• [Exercise instructions]:
Please copy every line of the records below that holds the word "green".

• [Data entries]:
+===+

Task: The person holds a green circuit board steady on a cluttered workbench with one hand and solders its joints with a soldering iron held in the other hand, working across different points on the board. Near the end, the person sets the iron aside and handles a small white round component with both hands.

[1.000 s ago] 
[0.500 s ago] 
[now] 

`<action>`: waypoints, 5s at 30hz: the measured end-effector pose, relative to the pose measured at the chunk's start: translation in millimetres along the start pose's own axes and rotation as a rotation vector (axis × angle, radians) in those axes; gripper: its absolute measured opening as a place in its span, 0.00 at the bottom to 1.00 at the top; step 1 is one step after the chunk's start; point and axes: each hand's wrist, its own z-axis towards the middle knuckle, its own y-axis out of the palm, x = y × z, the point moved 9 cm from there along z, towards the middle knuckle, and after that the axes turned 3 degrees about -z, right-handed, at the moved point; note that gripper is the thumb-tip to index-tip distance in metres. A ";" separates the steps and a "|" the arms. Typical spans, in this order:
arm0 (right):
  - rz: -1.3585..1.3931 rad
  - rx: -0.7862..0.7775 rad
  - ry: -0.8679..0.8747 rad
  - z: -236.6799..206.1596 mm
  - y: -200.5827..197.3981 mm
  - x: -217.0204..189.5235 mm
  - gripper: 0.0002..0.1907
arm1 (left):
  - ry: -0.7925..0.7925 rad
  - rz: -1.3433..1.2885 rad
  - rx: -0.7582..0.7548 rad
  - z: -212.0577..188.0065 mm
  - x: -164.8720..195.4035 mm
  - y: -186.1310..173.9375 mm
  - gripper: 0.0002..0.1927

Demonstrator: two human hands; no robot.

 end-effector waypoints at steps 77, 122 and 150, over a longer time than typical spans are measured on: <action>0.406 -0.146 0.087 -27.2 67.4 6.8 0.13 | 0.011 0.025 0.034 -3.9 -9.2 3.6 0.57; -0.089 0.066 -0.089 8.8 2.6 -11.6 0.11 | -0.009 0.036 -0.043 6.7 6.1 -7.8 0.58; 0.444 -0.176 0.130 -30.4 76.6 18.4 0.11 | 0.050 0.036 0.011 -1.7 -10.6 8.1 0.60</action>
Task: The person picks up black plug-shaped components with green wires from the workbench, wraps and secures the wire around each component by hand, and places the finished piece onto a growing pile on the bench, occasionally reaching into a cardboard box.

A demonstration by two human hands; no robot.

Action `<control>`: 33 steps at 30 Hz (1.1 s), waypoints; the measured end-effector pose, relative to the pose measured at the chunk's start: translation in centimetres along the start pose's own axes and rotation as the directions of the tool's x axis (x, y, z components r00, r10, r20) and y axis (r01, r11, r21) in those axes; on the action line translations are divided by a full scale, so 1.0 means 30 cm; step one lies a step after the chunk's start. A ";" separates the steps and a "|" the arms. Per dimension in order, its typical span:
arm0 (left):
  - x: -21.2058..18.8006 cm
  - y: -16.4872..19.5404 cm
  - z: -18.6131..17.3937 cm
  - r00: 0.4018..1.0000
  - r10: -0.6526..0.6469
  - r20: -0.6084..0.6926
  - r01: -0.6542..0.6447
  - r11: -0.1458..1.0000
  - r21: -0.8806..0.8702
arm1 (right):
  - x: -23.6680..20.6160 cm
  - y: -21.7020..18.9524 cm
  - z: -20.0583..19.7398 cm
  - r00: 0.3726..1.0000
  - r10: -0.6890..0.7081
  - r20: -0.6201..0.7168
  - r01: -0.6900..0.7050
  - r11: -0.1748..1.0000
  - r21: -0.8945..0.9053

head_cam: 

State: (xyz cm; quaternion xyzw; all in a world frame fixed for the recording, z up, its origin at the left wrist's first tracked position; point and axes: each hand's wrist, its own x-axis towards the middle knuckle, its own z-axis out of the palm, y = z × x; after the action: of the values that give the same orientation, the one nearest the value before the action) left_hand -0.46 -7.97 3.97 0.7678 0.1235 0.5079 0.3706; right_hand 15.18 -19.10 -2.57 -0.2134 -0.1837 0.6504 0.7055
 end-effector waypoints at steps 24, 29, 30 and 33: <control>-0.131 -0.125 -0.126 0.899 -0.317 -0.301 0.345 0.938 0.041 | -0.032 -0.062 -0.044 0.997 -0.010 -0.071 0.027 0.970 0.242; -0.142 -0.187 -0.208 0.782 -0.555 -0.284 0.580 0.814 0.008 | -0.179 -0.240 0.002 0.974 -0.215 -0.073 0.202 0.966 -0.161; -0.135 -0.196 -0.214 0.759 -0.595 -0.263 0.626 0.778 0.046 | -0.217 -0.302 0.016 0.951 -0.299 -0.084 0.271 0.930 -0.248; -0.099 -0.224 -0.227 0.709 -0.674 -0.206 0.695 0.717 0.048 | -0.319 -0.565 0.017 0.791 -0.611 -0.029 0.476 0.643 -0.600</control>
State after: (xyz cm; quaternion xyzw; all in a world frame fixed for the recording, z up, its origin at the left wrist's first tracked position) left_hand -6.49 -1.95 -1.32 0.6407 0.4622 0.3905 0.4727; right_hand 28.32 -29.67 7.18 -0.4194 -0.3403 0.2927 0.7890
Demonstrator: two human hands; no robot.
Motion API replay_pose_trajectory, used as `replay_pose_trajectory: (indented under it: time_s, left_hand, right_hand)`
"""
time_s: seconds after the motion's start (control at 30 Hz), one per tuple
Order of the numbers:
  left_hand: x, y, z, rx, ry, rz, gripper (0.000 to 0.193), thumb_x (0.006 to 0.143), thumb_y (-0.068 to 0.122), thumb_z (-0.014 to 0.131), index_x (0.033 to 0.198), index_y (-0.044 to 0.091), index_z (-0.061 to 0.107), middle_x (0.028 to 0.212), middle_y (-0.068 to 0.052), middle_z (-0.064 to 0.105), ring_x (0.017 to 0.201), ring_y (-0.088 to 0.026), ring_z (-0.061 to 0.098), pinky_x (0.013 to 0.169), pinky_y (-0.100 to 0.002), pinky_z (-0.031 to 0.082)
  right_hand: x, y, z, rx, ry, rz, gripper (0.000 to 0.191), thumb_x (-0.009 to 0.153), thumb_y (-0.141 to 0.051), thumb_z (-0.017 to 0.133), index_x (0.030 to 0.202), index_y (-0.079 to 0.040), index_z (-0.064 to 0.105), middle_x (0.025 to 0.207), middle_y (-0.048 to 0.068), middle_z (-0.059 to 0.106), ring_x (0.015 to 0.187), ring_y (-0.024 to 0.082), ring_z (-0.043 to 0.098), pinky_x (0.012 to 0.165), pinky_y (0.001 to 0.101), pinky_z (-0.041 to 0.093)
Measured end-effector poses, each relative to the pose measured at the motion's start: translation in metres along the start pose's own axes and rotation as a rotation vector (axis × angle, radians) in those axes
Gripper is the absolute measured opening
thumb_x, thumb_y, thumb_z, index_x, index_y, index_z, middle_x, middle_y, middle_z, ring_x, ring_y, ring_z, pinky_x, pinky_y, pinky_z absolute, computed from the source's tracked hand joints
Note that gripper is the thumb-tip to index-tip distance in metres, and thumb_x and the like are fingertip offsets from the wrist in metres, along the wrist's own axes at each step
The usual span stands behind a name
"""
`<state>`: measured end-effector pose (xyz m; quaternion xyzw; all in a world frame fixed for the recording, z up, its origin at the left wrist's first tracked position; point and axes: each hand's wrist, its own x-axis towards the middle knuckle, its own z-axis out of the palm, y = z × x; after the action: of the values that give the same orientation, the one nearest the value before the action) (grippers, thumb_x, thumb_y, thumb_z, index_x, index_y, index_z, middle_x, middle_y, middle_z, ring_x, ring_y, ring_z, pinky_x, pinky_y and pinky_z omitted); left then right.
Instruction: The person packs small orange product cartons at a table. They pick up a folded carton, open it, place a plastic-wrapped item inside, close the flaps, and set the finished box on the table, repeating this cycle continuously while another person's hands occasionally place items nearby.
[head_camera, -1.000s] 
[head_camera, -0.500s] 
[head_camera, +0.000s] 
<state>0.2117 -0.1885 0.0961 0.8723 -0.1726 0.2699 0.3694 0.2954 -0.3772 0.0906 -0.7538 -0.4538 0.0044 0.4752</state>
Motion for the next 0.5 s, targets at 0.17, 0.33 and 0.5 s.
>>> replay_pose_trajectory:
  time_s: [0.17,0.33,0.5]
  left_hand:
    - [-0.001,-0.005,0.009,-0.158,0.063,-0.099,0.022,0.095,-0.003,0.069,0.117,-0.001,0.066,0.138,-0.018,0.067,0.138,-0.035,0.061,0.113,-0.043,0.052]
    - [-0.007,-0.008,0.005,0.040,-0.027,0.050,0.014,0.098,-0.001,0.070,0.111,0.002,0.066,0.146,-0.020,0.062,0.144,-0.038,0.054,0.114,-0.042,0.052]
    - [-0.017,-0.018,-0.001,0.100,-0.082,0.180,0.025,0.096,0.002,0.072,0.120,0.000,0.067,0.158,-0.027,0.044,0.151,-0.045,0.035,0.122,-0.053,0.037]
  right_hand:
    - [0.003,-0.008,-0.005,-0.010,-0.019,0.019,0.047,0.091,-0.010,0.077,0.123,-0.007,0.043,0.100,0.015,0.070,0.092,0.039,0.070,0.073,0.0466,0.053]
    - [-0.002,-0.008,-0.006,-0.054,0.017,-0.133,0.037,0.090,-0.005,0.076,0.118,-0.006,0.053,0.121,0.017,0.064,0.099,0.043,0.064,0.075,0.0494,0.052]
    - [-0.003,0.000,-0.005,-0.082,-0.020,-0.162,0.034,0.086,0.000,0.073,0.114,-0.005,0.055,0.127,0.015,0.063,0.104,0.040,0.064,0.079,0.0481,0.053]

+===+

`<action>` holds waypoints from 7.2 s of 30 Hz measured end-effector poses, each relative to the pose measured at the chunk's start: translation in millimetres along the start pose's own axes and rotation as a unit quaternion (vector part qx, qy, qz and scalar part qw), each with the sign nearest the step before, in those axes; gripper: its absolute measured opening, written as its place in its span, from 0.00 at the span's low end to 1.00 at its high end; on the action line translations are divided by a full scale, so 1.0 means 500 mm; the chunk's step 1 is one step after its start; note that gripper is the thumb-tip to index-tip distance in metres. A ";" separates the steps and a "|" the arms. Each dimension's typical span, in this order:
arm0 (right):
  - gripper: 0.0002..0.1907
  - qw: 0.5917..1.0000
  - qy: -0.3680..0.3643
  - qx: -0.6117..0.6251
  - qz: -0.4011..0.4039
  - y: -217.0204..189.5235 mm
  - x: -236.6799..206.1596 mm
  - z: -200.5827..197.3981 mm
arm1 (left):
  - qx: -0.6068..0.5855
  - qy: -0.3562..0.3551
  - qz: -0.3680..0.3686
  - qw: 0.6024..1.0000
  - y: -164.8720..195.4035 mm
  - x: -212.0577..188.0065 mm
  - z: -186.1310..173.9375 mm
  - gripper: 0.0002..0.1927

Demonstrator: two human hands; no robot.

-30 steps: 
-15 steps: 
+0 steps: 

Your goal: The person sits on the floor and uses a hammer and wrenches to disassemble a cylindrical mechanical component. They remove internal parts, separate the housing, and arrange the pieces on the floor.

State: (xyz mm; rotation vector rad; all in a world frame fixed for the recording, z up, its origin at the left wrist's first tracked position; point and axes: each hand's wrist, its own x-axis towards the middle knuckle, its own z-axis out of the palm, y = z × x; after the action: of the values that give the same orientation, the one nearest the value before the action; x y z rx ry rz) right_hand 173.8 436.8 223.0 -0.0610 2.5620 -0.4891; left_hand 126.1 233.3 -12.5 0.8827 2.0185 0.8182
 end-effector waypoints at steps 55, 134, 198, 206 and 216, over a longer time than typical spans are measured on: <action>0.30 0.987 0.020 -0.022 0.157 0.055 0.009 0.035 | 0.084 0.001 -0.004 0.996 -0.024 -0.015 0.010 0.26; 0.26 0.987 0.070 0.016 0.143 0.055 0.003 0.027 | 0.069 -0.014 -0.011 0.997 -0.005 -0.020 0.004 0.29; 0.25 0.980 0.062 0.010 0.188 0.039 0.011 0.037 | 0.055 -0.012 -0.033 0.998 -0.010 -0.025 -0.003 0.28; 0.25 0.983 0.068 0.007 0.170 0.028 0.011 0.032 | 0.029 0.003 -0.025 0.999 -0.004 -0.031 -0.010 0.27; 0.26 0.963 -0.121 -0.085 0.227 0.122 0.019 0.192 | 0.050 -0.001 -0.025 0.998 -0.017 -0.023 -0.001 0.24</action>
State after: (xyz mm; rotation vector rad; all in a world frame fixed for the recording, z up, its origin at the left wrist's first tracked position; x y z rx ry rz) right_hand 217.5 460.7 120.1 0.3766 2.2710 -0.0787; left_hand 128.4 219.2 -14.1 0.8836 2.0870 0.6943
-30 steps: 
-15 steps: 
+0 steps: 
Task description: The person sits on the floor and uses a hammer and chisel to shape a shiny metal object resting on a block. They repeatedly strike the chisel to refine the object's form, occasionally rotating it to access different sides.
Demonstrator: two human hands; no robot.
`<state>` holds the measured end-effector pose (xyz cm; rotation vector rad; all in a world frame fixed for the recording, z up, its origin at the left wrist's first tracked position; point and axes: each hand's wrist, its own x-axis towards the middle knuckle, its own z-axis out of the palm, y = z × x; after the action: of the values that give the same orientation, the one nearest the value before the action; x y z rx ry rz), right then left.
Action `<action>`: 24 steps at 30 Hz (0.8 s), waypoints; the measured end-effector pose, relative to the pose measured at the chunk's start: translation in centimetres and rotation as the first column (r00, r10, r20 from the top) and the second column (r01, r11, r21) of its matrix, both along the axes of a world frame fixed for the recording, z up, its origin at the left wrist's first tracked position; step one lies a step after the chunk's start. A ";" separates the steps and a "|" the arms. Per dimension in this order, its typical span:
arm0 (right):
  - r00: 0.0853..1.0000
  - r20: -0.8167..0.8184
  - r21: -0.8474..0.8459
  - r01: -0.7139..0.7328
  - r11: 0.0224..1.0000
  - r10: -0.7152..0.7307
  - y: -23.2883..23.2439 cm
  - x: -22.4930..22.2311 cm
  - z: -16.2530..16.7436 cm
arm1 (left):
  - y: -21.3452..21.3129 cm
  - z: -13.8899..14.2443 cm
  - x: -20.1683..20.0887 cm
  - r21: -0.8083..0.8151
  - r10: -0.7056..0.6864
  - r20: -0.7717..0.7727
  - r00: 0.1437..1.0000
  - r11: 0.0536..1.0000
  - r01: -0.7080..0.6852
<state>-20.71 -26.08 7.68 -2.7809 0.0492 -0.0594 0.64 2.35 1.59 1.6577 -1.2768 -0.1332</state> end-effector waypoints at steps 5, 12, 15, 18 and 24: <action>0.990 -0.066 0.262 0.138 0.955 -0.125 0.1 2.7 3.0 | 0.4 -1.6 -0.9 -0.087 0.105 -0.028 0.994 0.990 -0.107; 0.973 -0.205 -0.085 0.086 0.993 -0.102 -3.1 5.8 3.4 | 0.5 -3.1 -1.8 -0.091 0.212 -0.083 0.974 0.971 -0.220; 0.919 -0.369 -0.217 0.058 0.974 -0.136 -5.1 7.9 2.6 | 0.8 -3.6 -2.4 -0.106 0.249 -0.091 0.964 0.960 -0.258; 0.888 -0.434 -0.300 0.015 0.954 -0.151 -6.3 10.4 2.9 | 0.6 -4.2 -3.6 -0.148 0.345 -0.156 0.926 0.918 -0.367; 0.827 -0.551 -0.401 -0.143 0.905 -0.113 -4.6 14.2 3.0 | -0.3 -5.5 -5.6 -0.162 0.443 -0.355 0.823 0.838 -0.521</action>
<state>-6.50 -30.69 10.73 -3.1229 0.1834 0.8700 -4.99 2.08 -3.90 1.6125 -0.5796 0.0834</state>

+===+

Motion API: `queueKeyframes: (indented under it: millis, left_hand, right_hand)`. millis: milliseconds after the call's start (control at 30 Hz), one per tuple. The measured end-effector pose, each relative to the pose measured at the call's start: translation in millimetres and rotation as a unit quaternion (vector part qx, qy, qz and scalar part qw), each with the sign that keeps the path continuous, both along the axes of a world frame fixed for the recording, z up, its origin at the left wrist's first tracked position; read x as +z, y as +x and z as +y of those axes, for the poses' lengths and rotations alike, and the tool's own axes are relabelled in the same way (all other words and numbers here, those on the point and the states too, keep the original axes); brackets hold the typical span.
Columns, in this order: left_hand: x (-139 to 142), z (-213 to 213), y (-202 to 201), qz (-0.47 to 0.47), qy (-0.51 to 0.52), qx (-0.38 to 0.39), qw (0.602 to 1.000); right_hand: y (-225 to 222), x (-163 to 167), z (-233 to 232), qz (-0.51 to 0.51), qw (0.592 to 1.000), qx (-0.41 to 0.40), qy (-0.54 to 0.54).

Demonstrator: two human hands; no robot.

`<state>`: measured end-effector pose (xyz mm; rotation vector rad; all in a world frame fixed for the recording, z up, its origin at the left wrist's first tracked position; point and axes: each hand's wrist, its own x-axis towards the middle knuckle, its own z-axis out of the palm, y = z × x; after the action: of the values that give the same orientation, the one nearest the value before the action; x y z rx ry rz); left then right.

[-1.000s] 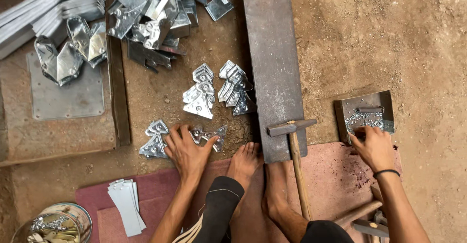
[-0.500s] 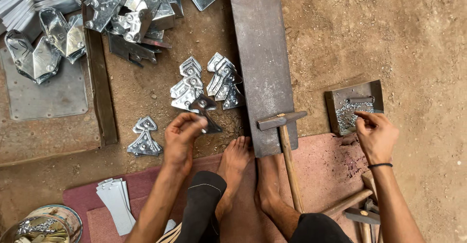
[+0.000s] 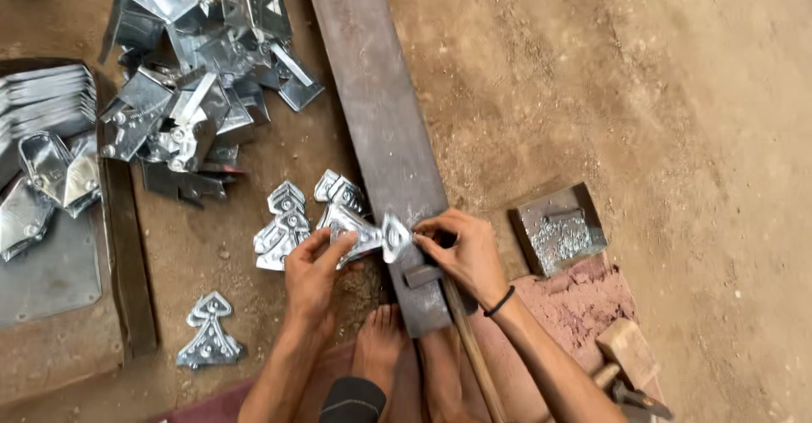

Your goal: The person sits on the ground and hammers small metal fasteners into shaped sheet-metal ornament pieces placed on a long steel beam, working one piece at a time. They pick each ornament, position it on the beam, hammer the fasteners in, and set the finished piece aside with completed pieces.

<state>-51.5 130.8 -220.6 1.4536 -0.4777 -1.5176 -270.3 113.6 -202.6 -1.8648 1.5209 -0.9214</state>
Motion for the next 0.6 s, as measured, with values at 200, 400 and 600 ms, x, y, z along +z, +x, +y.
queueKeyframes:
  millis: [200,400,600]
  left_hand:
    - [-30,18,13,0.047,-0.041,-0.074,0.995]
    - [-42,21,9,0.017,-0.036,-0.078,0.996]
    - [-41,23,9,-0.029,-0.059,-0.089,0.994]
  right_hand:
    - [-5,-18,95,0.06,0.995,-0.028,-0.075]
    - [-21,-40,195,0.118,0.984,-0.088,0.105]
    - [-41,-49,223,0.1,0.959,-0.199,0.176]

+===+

• [Result for this exercise]:
Task: The person holds a green circuit board steady on a cluttered workbench with one hand and solders its joints with a soldering iron held in the other hand, working across different points on the board. Near the end, the person sets the iron aside and handles a small white round component with both hands.
Task: The person picks up black plug-shaped components with green wires from the workbench, wraps and secures the wire around each component by hand, and places the finished piece onto a growing pile on the bench, occasionally reaching into a cardboard box.

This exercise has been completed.